# What this task involves:
Report back every line from the entries below in which the word "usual" occurs.

# Dataset entries:
--------

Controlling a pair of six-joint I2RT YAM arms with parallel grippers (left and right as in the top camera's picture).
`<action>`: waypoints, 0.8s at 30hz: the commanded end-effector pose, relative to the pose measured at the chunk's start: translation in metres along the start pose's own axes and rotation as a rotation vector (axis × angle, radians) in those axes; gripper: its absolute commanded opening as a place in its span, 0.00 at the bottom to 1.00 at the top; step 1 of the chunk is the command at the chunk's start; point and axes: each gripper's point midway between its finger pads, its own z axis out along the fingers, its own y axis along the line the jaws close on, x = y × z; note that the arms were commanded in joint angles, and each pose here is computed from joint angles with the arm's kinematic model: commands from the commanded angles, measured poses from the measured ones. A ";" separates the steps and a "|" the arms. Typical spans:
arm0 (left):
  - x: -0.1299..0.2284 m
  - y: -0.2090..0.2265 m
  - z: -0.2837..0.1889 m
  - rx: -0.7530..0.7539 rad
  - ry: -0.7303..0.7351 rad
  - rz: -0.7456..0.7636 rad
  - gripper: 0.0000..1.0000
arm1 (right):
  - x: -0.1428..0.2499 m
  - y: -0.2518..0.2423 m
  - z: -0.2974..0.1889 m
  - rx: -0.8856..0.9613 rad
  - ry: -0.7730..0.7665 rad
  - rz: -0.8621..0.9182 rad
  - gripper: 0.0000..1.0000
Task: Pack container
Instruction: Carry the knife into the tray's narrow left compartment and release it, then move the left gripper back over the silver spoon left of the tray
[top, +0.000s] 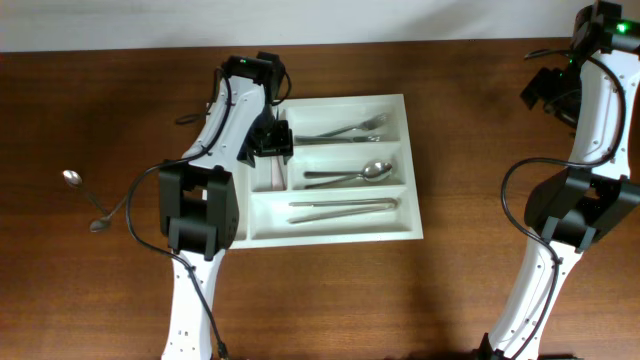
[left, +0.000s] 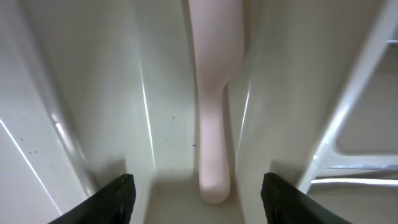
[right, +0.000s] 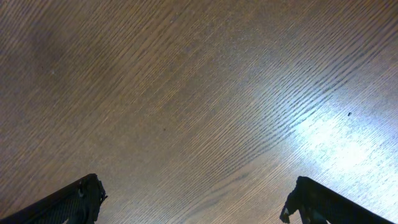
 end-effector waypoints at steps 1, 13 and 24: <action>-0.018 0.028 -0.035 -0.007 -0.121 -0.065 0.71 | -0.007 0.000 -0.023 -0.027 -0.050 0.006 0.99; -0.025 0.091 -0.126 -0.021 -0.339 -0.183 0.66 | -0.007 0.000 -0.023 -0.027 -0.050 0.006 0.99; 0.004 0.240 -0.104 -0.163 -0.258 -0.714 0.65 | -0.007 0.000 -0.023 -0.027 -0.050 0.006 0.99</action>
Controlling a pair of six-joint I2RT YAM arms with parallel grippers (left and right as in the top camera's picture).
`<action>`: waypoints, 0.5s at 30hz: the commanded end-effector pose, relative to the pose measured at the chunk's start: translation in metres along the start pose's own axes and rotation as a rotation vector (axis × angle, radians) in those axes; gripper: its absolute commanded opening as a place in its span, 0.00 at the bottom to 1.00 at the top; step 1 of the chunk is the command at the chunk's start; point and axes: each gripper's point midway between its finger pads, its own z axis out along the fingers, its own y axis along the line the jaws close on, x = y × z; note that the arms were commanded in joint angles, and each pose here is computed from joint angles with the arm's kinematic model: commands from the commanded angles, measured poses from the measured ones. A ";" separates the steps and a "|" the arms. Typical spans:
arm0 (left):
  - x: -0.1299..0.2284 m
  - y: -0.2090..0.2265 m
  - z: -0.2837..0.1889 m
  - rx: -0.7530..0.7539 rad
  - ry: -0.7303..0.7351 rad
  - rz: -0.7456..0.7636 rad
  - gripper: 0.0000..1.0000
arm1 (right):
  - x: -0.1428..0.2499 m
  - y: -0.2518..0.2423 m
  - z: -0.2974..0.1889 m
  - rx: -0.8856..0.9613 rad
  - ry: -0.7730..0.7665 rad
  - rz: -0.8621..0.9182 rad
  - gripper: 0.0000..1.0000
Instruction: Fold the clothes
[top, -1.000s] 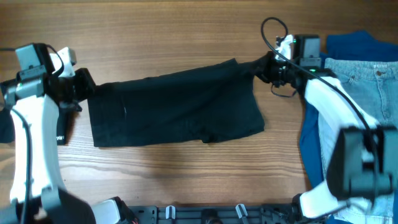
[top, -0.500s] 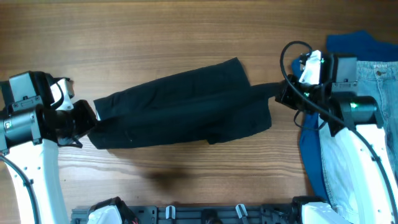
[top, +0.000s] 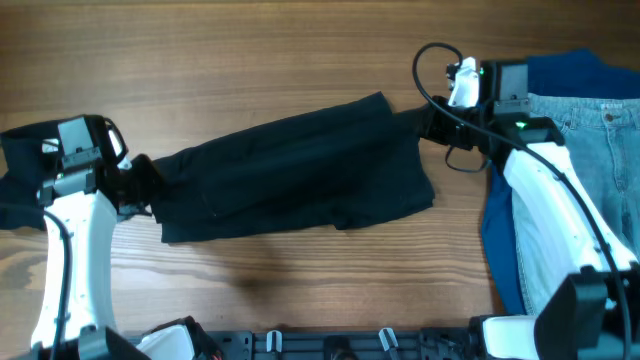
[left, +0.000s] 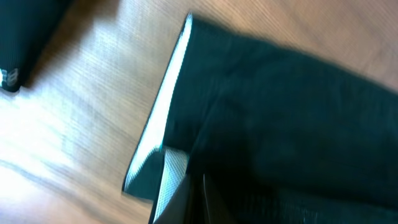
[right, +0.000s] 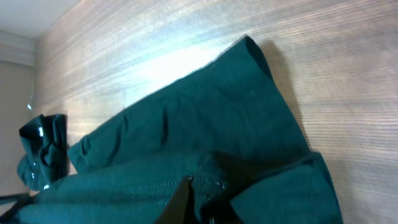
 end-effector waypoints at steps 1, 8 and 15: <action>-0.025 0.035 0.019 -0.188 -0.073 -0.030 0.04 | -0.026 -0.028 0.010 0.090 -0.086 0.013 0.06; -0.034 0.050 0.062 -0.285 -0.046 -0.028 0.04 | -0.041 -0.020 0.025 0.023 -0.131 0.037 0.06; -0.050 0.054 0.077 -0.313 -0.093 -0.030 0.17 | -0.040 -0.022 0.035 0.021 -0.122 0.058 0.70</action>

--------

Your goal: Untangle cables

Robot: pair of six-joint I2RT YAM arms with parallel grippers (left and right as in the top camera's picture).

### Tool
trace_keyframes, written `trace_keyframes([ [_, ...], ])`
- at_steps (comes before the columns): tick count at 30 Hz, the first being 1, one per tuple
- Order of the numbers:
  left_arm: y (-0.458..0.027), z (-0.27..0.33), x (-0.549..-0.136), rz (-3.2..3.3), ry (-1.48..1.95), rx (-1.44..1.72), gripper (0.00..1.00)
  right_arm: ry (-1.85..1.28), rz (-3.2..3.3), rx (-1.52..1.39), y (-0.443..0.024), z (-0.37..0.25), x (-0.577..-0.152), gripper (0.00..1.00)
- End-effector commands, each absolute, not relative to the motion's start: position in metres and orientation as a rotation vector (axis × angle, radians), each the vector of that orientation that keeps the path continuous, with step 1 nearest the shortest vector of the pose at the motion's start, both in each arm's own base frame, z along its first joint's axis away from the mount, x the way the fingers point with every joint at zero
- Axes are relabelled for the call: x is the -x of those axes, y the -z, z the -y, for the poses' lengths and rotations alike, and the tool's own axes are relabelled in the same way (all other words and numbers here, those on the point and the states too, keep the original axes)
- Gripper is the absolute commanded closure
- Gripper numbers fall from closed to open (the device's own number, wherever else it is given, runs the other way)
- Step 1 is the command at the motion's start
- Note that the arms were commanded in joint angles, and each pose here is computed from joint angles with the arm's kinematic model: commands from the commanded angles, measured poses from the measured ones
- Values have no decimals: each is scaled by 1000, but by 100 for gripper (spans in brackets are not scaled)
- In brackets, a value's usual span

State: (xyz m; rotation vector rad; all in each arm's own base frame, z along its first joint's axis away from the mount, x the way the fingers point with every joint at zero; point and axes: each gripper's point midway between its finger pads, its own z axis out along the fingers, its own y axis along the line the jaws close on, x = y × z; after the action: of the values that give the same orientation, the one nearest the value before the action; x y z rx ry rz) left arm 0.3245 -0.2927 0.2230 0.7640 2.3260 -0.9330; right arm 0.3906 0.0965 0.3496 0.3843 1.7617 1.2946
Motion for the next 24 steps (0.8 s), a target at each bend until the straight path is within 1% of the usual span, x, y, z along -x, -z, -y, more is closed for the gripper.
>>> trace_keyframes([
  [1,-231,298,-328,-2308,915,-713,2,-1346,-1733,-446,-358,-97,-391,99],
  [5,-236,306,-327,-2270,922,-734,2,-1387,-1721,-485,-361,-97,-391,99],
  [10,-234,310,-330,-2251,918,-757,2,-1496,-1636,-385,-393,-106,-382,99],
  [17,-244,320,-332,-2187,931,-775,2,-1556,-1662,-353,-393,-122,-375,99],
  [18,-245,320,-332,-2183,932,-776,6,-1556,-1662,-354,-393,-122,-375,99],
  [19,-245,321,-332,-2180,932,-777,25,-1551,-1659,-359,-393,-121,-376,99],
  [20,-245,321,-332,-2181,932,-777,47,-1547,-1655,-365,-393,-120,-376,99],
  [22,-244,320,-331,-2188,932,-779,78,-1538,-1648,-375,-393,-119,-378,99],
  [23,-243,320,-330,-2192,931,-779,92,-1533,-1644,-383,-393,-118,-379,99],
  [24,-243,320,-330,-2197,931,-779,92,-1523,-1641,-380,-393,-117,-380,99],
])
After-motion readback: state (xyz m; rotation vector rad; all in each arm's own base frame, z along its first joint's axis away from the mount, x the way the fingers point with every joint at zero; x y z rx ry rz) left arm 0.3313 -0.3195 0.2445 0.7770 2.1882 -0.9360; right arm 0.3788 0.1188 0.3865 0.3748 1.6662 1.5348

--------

# Result:
- In brackets, a value's usual span
Motion for the next 24 steps (0.8 s), a target at each bend until the straight path is within 1% of the usual span, x, y, z along -x, -z, -y, more is closed for the gripper.

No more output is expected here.